|Name||Darton Primary School|
|Ofsted Inspection Rating||Good|
|Inspection Date||12 October 2016|
|Address||Station Road, Darton, Barnsley South, South Yorkshire, S75 5AD|
|Religious Character||Does Not Apply|
|Number of Pupils||306 (50% boys 50% girls)|
|Number of Pupils per Teacher||34.0|
|Academy Sponsor||St Mary's Academy Trust|
|Percentage Free School Meals||8.5%|
|Percentage English is Not First Language||2.7%|
Information about this school
The school meets requirements on the publication of specified information on its website. The school complies with Department for Education guidance on what academies should publish. Darton Primary School converted to become an academy on 1 February 2014. It is one of seven schools in a multi-academy trust named St Mary’s Academy Trust. When its predecessor school, also named Darton Primary School, was last inspected by Ofsted it was judged to require improvement overall. The headteacher took up her post in June 2014. The school is larger than the average-sized primary school. The proportion of disadvantaged pupils supported through the pupil premium is approximately one third of the national average. Almost all pupils are White British. The vast majority of pupils speak English as their first language. The proportion of pupils who have support for special educational needs and/or disabilities is well below average. The proportion of pupils with a statement of special educational needs or an education, health and care plan is average. In the early years, children have part-time education in the Nursery and full-time education in Reception. The school meets the government’s current floor standards, which are the minimum expectations for attainment and progress in reading, writing and mathematics by the end of Year 6. There have been significant changes in staffing and leadership since the conversion to academy status.

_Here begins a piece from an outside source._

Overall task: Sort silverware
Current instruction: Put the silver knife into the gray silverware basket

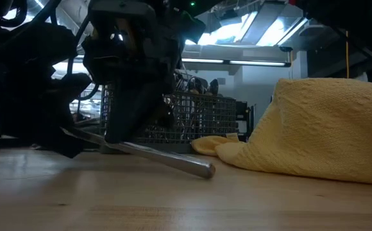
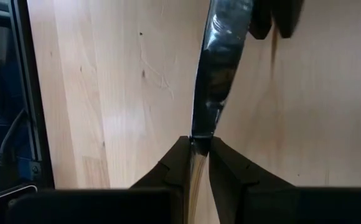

Summary of key findings for parents and pupils
This is a good school Leaders, managers and governors are very ambitious for the pupils. They have high expectations of pupils and staff. As a result of these and good teaching, outcomes have improved over time, and are now good. Teachers plan interesting tasks that engage pupils well in their learning. Work set matches pupils’ needs and abilities and helps them to make good progress. Teachers’ clear explanations help pupils to settle quickly to the work that is to be done. Pupils are keen to learn and contribute well to their good progress. Teaching assistants are well trained and skilled in supporting pupils’ good learning both inside and outside the classroom. Pupils say they enjoy school and that they are safe. They behave well and have good attitudes to learning. Pupils’ attendance is above average. Parents and carers make sure that their children are on time for school. Leaders have made sure that there are excellent safeguarding procedures in place to protect pupils. Systems for checking teachers’ performance are good. Professional development and support for staff have resulted in good teaching and good leadership. The multi-academy trust makes a very good contribution to improving the quality of teaching and leadership. Leaders track pupils’ progress carefully. Pupils falling behind are identified quickly and given additional support to help them make good progress. Spiritual, moral, social and cultural education is a strength of the school. The school prepares pupils well for life in modern Britain. Pupils treat each other and adults with respect. Children make good progress in the early years because of good teaching and leadership. Governors are knowledgeable about education and offer strong challenge and support to school leaders. Occasionally, pupils’ learning is not checked well enough in class to provide additional challenge and support. Pupils do not have sufficient opportunities to use their mathematical skills in other subjects. Sometimes, pupils do not explain clearly how they have solved problems in mathematics. In subjects other than English and mathematics, there are times when work set is not challenging enough for pupils to make strong progress. Leaders’ plans for improvement do not show clearly how changes to be made will improve the quality of teaching and learning over time.